Medwedew betonte, die „Sanktionsauseinandersetzung“ sei nicht von russischer Seite begonnen worden. Um sie zu beenden, seien gegenseitige Anstrengungen erforderlich. Leider sehe man von der westlichen Seite noch keine positiven Veränderungen. Der Regierungschef räumte ein, das Embargo ziehe schmerzliche Folgen nach sich, unter anderem wegen abrupter Preisanstiege am Lebensmittelmarkt. Allerdings hätten die russischen Agrarproduzenten Moskau darum gebeten, die Importeinschränkungen so lange wie möglich aufrechtzuerhalten, denn dadurch habe die Entwicklung der heimischen Landwirtschaft neue Impulse erhalten.

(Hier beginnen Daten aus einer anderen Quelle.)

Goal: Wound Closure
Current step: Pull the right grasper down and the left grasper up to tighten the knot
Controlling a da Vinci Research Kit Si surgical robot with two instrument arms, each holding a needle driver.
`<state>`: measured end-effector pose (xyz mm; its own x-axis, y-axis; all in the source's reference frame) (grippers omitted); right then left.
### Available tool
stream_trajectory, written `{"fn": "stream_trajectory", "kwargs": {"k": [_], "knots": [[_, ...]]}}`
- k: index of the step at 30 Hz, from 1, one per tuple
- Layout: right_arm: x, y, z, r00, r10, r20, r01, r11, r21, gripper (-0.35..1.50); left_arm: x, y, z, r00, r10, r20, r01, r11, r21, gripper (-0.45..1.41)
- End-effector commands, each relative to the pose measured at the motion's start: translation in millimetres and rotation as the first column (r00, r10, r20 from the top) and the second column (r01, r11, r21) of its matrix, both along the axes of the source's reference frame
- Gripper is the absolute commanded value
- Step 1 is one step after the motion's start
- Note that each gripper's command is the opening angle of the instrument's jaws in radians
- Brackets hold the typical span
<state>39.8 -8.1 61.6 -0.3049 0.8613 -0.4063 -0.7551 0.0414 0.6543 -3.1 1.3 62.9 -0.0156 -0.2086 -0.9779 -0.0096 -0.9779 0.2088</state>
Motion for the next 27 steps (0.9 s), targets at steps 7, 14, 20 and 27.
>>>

„Die russische Land- und Ernährungswirtschaft hat eine einzigartige Chance erhalten, den Absatz auszuweiten und ihre Präsenz in den Handelsketten auszubauen“, so Medwedew. Die Agrarbranche, und insbesondere die Veredlung, entwickle sich derzeit relativ dynamisch, auch dank der staatlichen Unterstützung. Produktionsbereiche wie die Obst- und Gemüseerzeugung oder die Tier- und Pflanzenzucht benötigten weitere Förderung.

Verluste ausgeglichen

Unterdessen präsentierte die Europäische Kommission aktuelle Zahlen des Statistikamts der Europäischen Union (Eurostat), aus denen hervorgeht, dass die EU-Agrarausfuhren nach Drittstaaten trotz des russischen Importembargos florieren. Danach exportierte die Gemeinschaft zwischen August 2014 und April 2015 Nahrungsmittel und andere Agrargüter im Wert von 95,232 Mrd. Euro; das waren 4,381 Mrd. Euro oder 5 % mehr als im entsprechenden Vorjahreszeitraum. Der Anstieg wird von der EU-Kommission vor allem auf eine höhere Nachfrage aus China und den USA zurückgeführt, verbunden mit der Schwäche des Euro.

Für den Monat April wurde dieses Jahr mit 11,228 Mrd. Euro sogar ein neuer Ausfuhrrekord aufgestellt. Die Exporte legten gegenüber April 2014 um 10 % zu. Demgegenüber verringerten sich die Agrarexporte nach Russland im Berichtzeitraum um 3,630 Mrd. Euro oder 42 % auf 4,980 Mrd. Euro. Laut Kommissionsangaben kamen die Lieferungen von Waren der vom Einfuhrverbot erfassten Produktkategorien wie Milchprodukte, Obst und Gemüse fast vollständig zum Erliegen, während bei anderen Erzeugnissen ein leichter Anstieg verzeichnet wurde. Insgesamt sind Polen und Litauen mit einem Minus von 0,59 Mrd. Euro beziehungsweise 0,53 Mrd. Euro am stärksten von dem Embargo betroffen.